The betel nut (also called as areca nut) is the seed of the betel palm, a kind of palm which grows in Asia, the tropical Pacific and East Africa, and contains mildly intoxicating and slightly addictive alkaloids. It is consumed in different ways from region to region.
For example, whereas in Vietnam a betel nut is ground and chewed along with betel pepper (the leaf of an Asian evergreen climbing plant, which is not botanically related to the betel palm) and lime (the white caustic alkaline substance, not the citrus fruit), in India it is crushed, mixed with tobacco and spices and chewed like a quid of tobacco.
In Taiwan, instead of being ground or crushed, the betel nut is usually consumed whole. There are three major preparations:
- jingzai (菁仔, 'the nut'): the most popular one, a whole raw betel nut cut half way through down the centre filled in with the inflorescence of betel pepper and red paste (made of lime and herbs and spices).

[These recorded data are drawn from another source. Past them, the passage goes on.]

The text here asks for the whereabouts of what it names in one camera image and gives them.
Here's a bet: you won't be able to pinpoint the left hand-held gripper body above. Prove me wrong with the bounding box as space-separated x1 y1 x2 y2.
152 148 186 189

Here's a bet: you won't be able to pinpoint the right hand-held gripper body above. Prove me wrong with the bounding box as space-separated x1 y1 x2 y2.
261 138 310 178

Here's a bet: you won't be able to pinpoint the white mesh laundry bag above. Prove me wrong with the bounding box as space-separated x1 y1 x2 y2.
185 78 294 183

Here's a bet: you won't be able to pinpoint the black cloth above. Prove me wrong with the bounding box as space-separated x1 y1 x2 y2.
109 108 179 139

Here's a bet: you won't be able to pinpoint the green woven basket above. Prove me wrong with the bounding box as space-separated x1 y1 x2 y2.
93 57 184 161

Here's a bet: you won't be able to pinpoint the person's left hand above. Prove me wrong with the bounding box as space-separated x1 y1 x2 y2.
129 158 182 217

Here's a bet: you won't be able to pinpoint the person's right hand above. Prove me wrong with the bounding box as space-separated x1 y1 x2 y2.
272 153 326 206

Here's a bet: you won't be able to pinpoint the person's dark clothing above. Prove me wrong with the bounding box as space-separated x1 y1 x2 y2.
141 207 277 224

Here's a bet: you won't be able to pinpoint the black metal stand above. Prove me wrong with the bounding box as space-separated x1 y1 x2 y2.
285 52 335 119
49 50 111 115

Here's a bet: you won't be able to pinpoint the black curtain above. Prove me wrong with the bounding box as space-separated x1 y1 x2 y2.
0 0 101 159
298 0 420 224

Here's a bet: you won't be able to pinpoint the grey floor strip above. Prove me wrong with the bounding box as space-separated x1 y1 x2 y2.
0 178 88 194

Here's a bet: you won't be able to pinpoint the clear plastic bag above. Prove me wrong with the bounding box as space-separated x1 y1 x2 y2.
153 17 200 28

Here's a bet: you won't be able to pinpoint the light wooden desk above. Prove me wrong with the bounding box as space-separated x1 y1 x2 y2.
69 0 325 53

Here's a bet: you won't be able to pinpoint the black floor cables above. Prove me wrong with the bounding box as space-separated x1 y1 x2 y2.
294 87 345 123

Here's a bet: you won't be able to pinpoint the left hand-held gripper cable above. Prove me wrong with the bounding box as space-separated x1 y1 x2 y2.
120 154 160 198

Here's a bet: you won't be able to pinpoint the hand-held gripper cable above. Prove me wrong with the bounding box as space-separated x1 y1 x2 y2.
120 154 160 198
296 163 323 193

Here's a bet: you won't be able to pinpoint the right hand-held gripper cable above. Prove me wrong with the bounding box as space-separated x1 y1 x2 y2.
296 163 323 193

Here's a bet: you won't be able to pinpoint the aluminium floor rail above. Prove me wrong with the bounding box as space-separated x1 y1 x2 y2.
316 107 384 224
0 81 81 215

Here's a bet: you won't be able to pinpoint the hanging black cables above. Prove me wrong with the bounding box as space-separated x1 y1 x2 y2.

- baoye (包葉, 'leaf-wrapped'): a whole nut wrapped in a betel pepper leaf pasted with lime.
- laoteng (老藤, 'old-stem'): similar to jingzai, but the stem of betel pepper is used rather than the inflorescence and white paste (only lime, without any spices) instead of red.
Certainly, I would never spit out the bloody saliva on the street and I know the bloody fact shown by tons of medical research that chewing betel nut could lead to oral cancer and other oral-related diseases, but I'm still desperate for a jingzai.